Is a Barry museum trying to do everything but failing to deliver as an experience? How innovative is it? Are there any interactive exhibitions or displays or projects? Will there be a complementary participative programme, paid for by whom and delivered by whom? Who does the marketing? What’s the budget for that? Will there be volunteers? Who recruits and manages them? Where is it? What’s the parking situation? The public transport? How big is it? Where does the capital funding come from? What’s the scale?

Who curates the museum? There have been some really interesting projects and examples of questioning who makes those decisions, who decides what belongs or doesn’t in a museum.
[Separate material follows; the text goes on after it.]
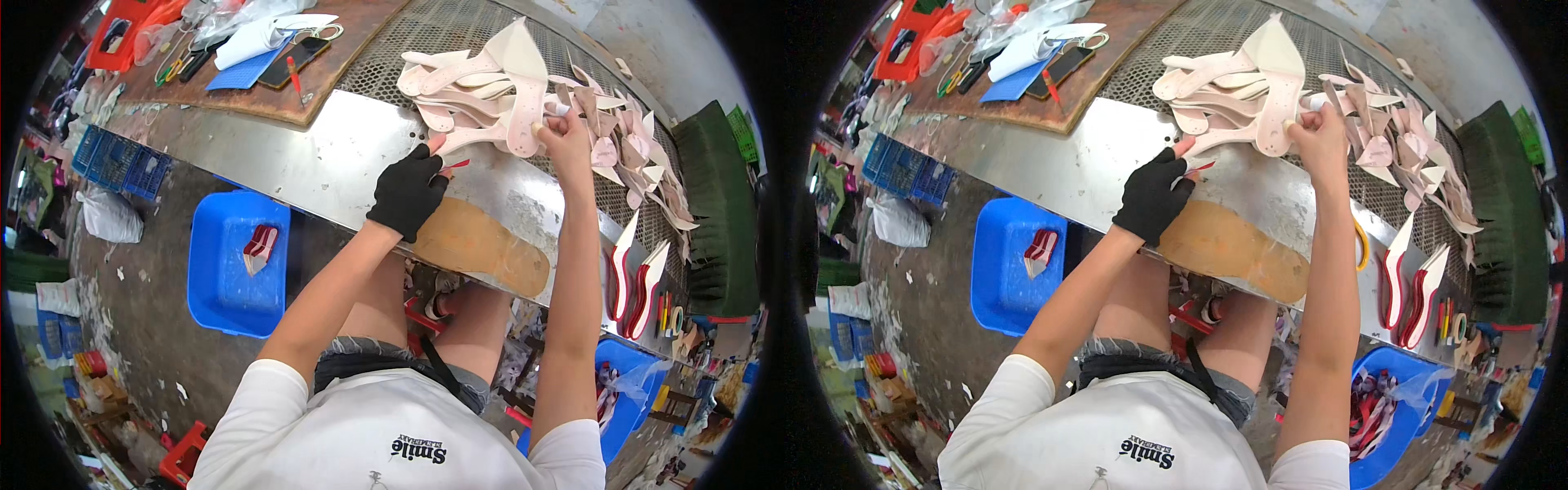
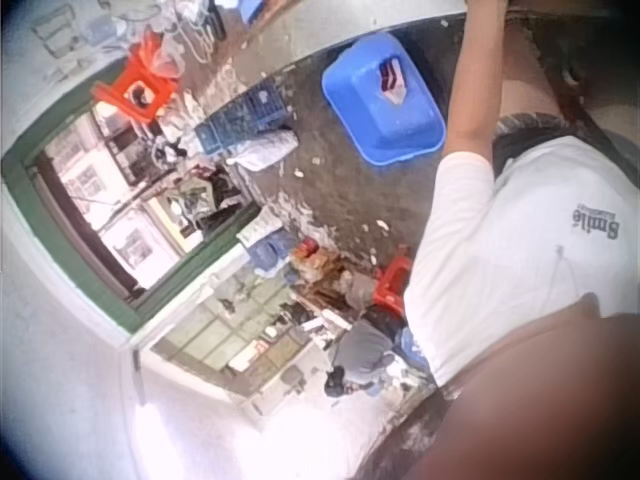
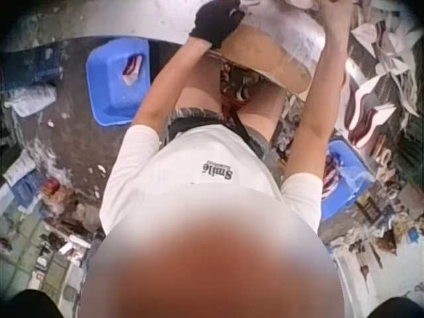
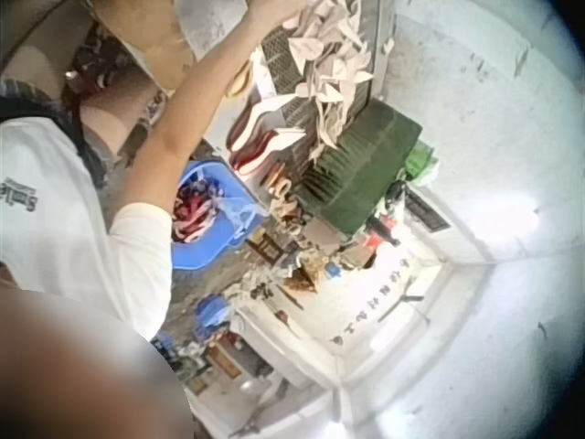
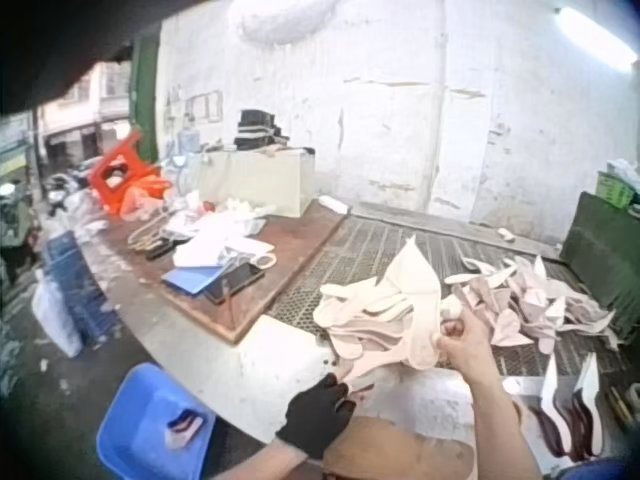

My seven year old and I have been loving the recent BBC series Secrets of the Museum showing the archives, curating, restoration and work that goes into planning and bringing objects to life in a meaningful way at the V&A. Again, I know it’s a completely different scale to a potential Vale of Glamorgan or Barry museum but archiving, preservation, context, storytelling don’t seem to have been referenced in anything I’ve read so far.

I don’t have enough information to give a proper response to the tweets and newspaper articles about a Barry museum. There are too many variables. From the B&D article it sounds like there has already been a feasibility study. What were the results and recommendations? Where can I access the information? Has anyone met with directors of other museums? Is there a network of council run museums? What are the challenges or opportunities of a museum being run by a council? I’d imagine there would be the same frustrations that I see in theatres and arts centres that are managed by a local authority which I won’t go into here but there’s a long list.

In the B&D article there was mention of Barry pre Victorian era industrialisation. That is only part of Barry’s story. Then there’s the Butlins and Gavin and Stacey side of things which focus a lot on the Island but don’t quite encapsulate the rest of the town. I worry that the idea of a museum is maybe something in the minds of people who fill Facebook with “they never should’ve got rid of the Lido” posts that doesn’t quite match up to or even exceed contemporary museum curating, management, delivery, innovation, partnerships, networks, potentials and so on.

I’ve waffled, I know. I’ve asked far too many questions. I’m just hugely concerned about the sustainability of a museum for Barry, that lessons haven’t been learnt from the project that turned out to be a damp squib in the top space in the Memo and that it’s apparently pushing out the gallery. I love museums and I really value the work that they do, I have too many questions and reservations at the moment to get fully behind the concept of a Barry Museum.